## Prompt
Retype each line exactly as it stands, beginning at the first line of the material and finishing with the line that contains "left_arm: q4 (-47".
--- Data segment Enclosed Below ---
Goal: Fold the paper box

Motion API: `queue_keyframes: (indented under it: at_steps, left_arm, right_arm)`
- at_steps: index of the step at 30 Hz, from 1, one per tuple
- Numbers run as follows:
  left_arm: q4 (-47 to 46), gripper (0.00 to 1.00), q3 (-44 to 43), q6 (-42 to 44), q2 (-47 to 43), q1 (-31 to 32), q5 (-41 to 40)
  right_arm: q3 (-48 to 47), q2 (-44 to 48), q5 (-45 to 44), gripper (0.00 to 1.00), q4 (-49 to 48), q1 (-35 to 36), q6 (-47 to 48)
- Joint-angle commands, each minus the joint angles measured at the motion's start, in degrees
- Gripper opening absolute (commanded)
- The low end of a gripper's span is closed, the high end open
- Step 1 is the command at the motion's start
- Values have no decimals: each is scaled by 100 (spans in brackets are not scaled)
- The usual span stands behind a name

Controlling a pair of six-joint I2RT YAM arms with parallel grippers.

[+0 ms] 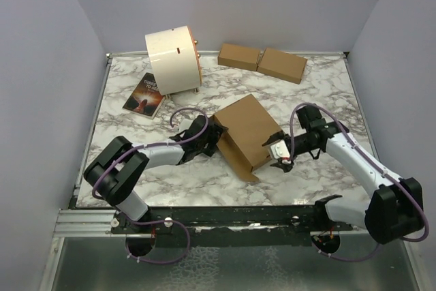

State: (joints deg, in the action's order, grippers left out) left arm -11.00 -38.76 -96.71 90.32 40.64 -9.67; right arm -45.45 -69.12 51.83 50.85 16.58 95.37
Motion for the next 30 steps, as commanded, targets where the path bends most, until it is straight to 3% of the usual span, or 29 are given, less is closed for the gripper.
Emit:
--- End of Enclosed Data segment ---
## Answer space
Goal: Fold the paper box

Motion API: `queue_keyframes: (indented under it: at_steps, left_arm, right_arm)`
- at_steps: index of the step at 30 Hz, from 1, one per tuple
- Numbers run as follows:
  left_arm: q4 (-47 to 46), gripper (0.00 to 1.00), q3 (-44 to 43), q6 (-42 to 44), q2 (-47 to 43), q1 (-31 to 32), q5 (-41 to 40)

That is the entire output.